"Internetzensur ist ein großes Problem"
25.01.2010 17:01 tga
David Drummond von Google stand auf der DLD Conference dem Autor David Kirkpatrick Rede und Antwort. Die Themen waren der mögliche Rückzug des Internetkonzerns aus China und die Vorwürfe der deutschen Verleger.
"Wir haben uns nie wohl gefühlt, die in China geforderte Zensur umzusetzen", so Drummond. Der Internetkonzern habe gehofft, dass durch seine Präsenz das Web freier werde. Das sei nicht eingetreten. Jetzt seien die Regierungen gefragt, politisch Druck auf jene Staaten auszuüben, die gegen die freie Meinungsäußerung vorgingen. "Internetzensur ist ein großes Problem, und das nicht nur in China."
Die Hackerattacke habe einen internen Entscheidungsprozess ausgelöst: "Wir sind zu dem Entschluss gekommen, dass es sich nicht länger mit den Firmenwerten übereinbringen lässt, das Suchgeschäft in China wie bisher weiterzuführen", so der Chefjurist. Derzeit liefen Gespräche mit der chinesischen Regierung. Die weltweite Reaktion habe ihn gefreut. Drummonds: "Das Thema Zensur hat viel mehr Aufmerksamkeit verdient."

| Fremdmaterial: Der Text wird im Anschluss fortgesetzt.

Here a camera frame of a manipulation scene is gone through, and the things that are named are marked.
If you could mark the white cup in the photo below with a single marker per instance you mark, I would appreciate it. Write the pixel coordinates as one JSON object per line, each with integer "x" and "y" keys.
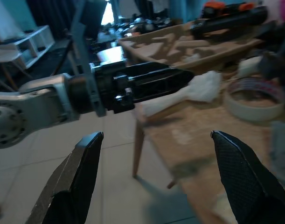
{"x": 248, "y": 66}

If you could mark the white tissue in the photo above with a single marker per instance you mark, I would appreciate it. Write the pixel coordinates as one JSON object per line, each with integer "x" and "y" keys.
{"x": 203, "y": 87}

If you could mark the wooden table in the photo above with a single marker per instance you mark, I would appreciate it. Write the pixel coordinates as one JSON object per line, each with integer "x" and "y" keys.
{"x": 198, "y": 140}

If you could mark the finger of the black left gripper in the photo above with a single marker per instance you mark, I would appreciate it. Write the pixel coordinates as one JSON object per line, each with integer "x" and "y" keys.
{"x": 158, "y": 89}
{"x": 156, "y": 70}

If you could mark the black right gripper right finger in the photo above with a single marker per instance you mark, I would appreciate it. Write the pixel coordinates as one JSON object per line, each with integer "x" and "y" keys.
{"x": 245, "y": 177}

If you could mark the white open shelf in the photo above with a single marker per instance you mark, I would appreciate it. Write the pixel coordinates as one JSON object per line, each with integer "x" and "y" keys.
{"x": 32, "y": 44}

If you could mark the brown cardboard tray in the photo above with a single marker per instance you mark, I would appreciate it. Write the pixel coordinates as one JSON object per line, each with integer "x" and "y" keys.
{"x": 175, "y": 46}

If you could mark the pale blue container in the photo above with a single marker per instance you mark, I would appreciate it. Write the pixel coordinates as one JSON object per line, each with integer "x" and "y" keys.
{"x": 282, "y": 151}

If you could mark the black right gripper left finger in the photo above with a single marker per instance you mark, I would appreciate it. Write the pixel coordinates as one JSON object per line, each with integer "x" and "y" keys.
{"x": 82, "y": 177}

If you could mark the dark bulky object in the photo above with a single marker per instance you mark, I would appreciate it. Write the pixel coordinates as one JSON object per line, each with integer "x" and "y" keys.
{"x": 277, "y": 56}

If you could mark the black and orange tool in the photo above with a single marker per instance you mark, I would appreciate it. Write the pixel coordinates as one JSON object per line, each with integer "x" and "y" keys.
{"x": 228, "y": 19}

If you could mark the white chair with wooden legs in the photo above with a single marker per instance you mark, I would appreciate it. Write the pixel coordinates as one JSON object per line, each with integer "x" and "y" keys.
{"x": 4, "y": 54}

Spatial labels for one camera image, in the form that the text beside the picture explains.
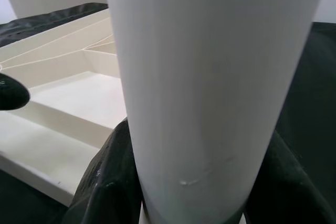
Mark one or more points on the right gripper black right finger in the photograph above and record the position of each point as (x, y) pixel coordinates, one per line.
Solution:
(288, 195)

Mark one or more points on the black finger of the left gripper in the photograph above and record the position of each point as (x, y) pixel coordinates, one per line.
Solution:
(13, 93)

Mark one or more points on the white plastic table leg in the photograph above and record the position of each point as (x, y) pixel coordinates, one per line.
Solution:
(210, 77)

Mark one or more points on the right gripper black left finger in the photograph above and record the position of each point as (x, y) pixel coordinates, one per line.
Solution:
(105, 195)

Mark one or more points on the black cloth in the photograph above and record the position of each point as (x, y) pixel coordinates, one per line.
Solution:
(309, 77)

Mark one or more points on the white plastic table top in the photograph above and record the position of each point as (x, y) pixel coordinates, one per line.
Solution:
(65, 103)

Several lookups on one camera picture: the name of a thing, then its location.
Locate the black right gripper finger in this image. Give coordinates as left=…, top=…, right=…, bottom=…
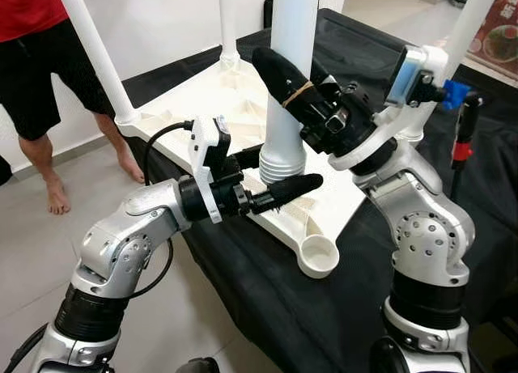
left=309, top=59, right=339, bottom=89
left=251, top=47, right=326, bottom=133

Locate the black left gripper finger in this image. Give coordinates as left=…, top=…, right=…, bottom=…
left=247, top=173, right=325, bottom=215
left=231, top=144, right=265, bottom=172

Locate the white plastic table top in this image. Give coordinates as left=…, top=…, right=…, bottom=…
left=117, top=57, right=454, bottom=278

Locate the black tablecloth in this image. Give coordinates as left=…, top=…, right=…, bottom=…
left=121, top=7, right=518, bottom=373

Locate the food picture poster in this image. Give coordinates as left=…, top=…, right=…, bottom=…
left=465, top=0, right=518, bottom=76

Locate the black robot left foot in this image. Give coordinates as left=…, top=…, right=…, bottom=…
left=174, top=357, right=219, bottom=373

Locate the person in black shorts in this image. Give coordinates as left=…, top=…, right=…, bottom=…
left=0, top=0, right=146, bottom=216

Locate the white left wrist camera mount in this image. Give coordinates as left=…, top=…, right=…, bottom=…
left=188, top=117, right=231, bottom=224

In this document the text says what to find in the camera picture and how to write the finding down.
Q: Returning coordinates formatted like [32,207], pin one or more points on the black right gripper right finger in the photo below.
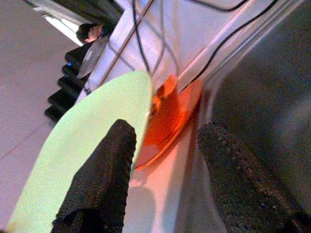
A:
[243,194]

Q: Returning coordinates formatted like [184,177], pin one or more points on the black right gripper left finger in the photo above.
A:
[102,182]

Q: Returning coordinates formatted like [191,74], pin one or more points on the green plate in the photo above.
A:
[85,121]

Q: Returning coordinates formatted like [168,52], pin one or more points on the orange plate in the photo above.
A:
[170,131]

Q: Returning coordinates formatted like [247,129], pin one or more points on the stainless steel sink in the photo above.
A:
[267,97]

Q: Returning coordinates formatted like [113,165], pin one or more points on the black power strip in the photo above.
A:
[68,85]

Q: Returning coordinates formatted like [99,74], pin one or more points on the orange bowl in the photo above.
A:
[167,89]

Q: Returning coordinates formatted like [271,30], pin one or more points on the person with dark hair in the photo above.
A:
[86,31]

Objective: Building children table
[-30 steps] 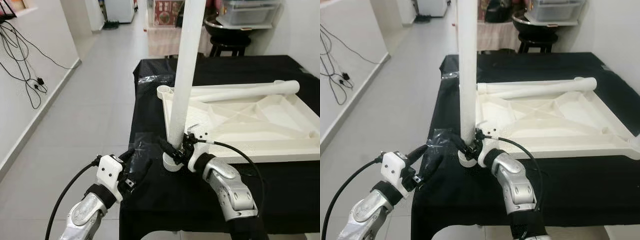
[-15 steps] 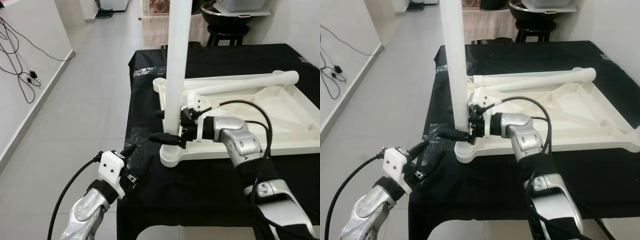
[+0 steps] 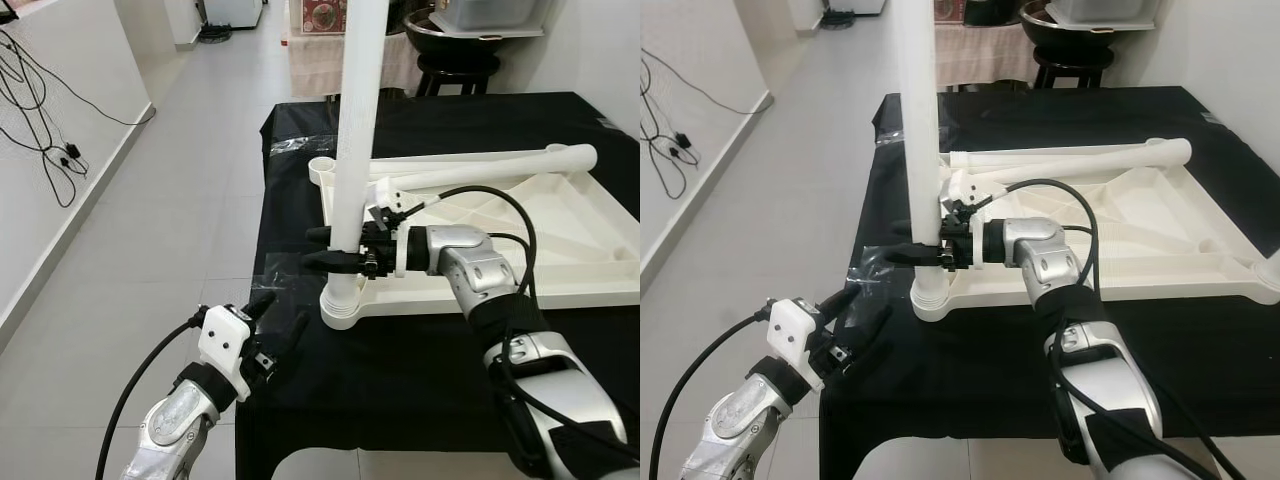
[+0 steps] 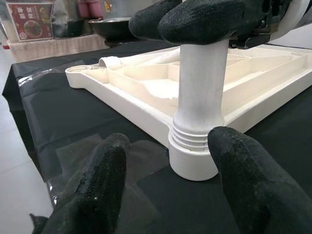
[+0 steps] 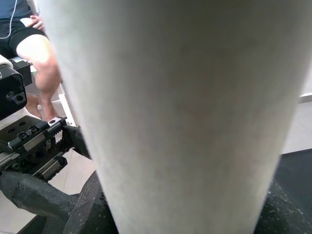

Anschließend lenkte Kirkpatrick das Gespräch auf finanzielle Themen - mit Bezug auf die Beschwerden der Verleger, dass Google an ihren Inhalten verdiene, ohne sie fair daran zu beteiligen. Welche Möglichkeiten sieht Drummond für Verlage, ihre Inhalte online zu monetarisieren? Über Partnerschaften, lautet die Antwort. Google habe im vergangenen Jahr sechs Milliarden US-Dollar an Webseiten in aller Welt ausgeschüttet, die Google-Textanzeigen auf ihren Seiten anzeigten. Wer Google nicht möge, könne ja zur Konkurrenz wechseln. "bing ist nur einen Klick entfernt."